What you have to do. Please copy out each line of the listing that contains the word "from".
[Opening Data for the task section]
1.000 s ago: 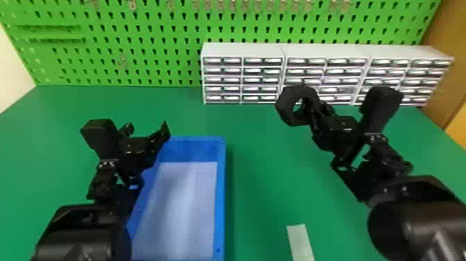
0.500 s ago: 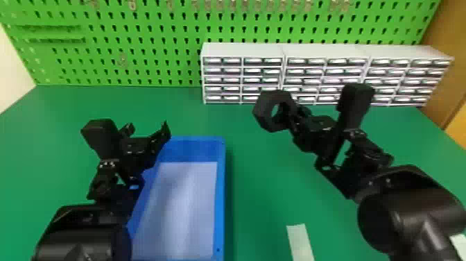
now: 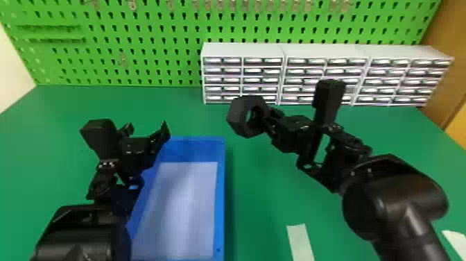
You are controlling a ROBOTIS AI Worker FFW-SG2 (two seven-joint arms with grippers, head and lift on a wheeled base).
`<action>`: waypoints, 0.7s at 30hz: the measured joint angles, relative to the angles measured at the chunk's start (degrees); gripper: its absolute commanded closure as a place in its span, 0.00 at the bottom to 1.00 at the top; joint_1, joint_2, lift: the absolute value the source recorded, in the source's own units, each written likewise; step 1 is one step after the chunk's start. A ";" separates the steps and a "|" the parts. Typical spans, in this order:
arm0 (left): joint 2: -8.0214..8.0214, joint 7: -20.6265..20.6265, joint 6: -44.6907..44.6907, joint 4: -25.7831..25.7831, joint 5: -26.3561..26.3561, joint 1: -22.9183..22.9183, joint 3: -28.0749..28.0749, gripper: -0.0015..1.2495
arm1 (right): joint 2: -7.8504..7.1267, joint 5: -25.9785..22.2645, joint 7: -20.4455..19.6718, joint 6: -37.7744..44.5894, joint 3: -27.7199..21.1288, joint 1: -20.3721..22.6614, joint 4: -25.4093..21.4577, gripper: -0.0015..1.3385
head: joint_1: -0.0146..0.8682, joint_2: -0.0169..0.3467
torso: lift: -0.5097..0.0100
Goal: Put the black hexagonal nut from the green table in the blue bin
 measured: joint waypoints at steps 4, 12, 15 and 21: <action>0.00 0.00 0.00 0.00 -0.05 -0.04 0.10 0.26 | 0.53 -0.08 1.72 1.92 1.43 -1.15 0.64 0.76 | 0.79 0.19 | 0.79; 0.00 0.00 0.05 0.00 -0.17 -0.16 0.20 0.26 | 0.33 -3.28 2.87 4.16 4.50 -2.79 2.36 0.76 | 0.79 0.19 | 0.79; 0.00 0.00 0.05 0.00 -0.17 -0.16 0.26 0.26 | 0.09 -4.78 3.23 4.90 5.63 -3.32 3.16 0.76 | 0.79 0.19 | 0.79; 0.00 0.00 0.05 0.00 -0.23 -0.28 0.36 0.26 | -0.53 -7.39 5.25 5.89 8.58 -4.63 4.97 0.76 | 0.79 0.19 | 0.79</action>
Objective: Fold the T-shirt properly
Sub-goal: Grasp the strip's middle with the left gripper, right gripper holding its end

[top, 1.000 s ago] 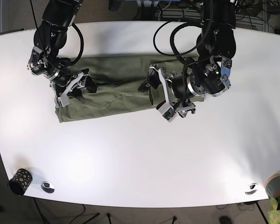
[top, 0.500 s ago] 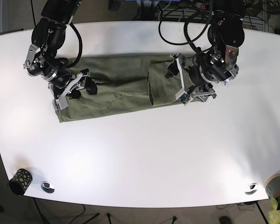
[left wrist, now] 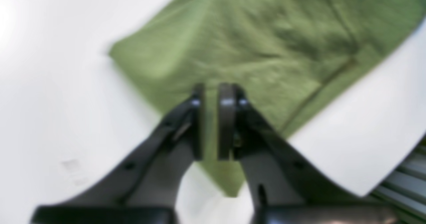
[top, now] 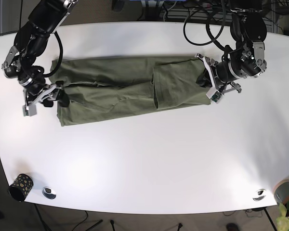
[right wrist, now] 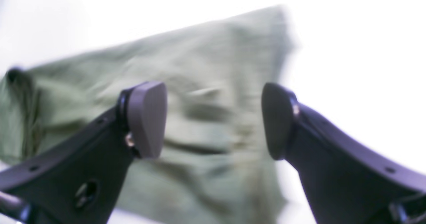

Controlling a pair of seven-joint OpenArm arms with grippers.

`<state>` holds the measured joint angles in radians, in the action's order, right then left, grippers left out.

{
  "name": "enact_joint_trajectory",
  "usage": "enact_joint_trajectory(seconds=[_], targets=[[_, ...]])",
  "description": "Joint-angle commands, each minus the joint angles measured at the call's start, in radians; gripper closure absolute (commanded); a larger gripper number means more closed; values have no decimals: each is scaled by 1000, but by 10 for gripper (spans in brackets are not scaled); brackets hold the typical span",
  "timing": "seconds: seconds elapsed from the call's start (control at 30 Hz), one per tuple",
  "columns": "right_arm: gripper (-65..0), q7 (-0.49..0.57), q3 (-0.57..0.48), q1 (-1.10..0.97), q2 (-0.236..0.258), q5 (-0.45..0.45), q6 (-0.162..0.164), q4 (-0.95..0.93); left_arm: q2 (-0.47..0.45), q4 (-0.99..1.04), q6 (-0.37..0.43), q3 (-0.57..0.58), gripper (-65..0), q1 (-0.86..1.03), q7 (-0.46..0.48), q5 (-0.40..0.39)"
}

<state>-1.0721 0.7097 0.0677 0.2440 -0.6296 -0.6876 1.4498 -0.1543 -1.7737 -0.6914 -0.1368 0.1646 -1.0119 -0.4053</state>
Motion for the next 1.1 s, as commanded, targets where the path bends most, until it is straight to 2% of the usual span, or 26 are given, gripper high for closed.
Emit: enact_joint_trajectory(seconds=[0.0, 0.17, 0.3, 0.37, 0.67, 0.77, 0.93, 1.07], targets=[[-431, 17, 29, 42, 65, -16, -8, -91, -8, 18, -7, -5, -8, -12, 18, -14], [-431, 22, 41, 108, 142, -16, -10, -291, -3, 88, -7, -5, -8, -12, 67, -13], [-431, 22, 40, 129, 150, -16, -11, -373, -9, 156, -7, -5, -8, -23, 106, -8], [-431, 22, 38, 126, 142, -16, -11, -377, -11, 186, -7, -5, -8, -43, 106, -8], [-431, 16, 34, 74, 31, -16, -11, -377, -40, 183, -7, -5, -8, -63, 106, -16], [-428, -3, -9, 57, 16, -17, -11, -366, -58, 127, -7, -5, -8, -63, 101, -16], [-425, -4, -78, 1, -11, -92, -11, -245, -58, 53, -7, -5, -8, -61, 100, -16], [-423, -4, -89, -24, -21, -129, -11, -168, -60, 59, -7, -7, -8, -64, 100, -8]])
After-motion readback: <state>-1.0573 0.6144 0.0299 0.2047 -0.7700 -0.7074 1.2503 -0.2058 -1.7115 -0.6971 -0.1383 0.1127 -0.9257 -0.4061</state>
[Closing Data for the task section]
Result below.
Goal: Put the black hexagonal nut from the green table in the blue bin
  "timing": "seconds: seconds elapsed from the call's start (control at 30 Hz), one per tuple",

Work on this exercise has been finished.